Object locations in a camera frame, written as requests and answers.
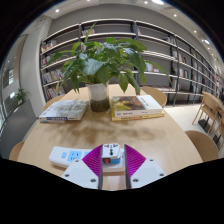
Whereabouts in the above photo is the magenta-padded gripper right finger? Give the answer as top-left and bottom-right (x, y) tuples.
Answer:
(123, 143), (167, 190)

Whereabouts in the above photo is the round-backed wooden chair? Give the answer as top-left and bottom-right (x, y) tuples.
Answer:
(8, 141), (26, 162)
(43, 94), (66, 111)
(184, 129), (220, 163)
(139, 85), (168, 108)

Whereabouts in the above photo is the leafy background potted plant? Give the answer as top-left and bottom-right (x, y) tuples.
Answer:
(13, 88), (30, 106)

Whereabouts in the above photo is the group of ceiling lights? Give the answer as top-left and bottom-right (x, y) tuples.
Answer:
(53, 0), (212, 46)

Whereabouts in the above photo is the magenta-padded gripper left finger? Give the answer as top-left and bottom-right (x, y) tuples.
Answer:
(61, 144), (104, 190)

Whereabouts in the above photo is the yellow book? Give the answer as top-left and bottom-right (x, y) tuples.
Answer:
(111, 109), (166, 122)

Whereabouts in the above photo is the pale cover book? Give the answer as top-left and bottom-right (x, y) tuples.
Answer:
(38, 99), (90, 123)

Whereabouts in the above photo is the green potted plant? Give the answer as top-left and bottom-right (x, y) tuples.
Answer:
(46, 22), (172, 113)

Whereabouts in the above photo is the white power strip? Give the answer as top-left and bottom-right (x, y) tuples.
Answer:
(48, 145), (127, 174)

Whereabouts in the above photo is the group of wooden slat chairs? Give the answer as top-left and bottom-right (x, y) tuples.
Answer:
(191, 90), (224, 153)

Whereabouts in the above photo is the grey shelf unit with books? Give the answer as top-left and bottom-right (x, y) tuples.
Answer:
(39, 18), (224, 107)

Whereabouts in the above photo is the small white charger block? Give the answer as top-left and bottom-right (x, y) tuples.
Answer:
(101, 143), (123, 165)

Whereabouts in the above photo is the picture cover white book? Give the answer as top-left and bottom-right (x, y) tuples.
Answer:
(110, 94), (164, 118)

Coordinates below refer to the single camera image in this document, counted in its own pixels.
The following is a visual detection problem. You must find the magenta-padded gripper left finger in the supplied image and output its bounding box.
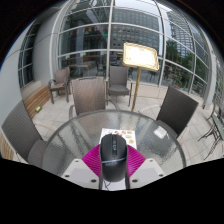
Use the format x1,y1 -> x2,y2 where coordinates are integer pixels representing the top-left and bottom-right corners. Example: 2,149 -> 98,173
61,143 -> 103,190

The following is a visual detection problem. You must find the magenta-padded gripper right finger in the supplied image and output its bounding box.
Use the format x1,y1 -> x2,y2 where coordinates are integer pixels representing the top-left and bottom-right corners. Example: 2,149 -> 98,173
124,143 -> 166,190

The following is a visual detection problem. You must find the black computer mouse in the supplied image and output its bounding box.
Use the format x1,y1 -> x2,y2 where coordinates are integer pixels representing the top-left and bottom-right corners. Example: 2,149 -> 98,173
99,133 -> 129,183

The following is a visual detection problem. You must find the white printed mouse pad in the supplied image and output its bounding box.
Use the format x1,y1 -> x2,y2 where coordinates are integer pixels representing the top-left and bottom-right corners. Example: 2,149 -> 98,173
101,179 -> 127,192

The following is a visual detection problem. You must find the white picture card sheet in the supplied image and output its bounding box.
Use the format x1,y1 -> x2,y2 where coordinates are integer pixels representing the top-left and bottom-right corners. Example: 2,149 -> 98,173
99,128 -> 138,150

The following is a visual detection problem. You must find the brown wicker chair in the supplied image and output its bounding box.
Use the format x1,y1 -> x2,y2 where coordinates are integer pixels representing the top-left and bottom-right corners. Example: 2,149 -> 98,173
68,76 -> 119,121

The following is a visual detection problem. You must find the dark wicker chair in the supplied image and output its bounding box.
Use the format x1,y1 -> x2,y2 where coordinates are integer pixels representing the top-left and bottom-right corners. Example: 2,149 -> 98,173
155,85 -> 200,139
0,99 -> 48,168

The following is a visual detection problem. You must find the wooden slat bench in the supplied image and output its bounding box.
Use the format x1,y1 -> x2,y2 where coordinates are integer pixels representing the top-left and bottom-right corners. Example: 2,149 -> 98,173
0,133 -> 16,161
21,84 -> 52,119

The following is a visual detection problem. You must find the grey wicker armchair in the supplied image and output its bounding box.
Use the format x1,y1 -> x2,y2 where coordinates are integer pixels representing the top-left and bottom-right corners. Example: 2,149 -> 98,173
106,65 -> 133,108

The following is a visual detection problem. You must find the brown wicker armchair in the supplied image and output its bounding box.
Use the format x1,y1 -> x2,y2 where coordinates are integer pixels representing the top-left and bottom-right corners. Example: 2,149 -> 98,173
48,67 -> 72,104

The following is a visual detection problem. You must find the green metal table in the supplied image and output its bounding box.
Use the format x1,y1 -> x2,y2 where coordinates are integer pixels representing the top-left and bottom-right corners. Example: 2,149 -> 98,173
198,106 -> 224,161

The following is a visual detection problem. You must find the gold framed menu stand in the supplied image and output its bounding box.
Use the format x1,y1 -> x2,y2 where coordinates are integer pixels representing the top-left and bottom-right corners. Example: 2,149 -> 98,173
121,42 -> 160,113

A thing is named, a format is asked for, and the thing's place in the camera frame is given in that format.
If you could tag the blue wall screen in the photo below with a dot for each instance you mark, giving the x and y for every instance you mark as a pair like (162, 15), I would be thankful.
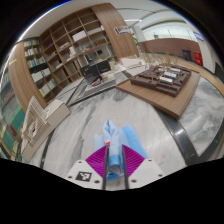
(198, 36)

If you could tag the red bin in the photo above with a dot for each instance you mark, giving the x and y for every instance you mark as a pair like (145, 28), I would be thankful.
(198, 58)

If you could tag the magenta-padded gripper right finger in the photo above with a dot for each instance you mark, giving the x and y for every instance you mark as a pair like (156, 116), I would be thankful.
(135, 160)

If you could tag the dark bin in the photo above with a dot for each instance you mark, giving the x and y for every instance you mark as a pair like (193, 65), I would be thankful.
(186, 55)

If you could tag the small white architectural model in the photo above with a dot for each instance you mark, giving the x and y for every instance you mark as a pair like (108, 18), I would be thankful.
(131, 62)

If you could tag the wall poster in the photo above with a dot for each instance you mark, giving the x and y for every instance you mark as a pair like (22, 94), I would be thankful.
(122, 30)

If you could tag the wooden shelf unit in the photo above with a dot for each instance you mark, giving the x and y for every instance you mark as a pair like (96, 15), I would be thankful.
(73, 43)

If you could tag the brown architectural model on board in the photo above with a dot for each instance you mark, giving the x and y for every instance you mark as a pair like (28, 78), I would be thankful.
(163, 90)

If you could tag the light blue printed towel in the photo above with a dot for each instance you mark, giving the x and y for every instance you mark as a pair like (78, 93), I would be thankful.
(115, 140)

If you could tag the bookshelf with books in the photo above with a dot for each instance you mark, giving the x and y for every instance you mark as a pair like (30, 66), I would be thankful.
(10, 116)

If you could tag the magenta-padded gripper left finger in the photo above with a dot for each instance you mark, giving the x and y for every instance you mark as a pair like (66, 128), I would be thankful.
(96, 160)

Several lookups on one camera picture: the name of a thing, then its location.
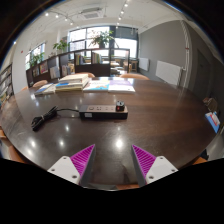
---+---
### Your goal:
Go through the data above and return each line containing the string "green".

### Solved problem:
Whereabouts in the above photo is the green potted plant? Give the answer as top-left and bottom-right (x, y) tuples.
The following is a visual detection problem. You must find the green metal table in the supplied image and output its bounding box.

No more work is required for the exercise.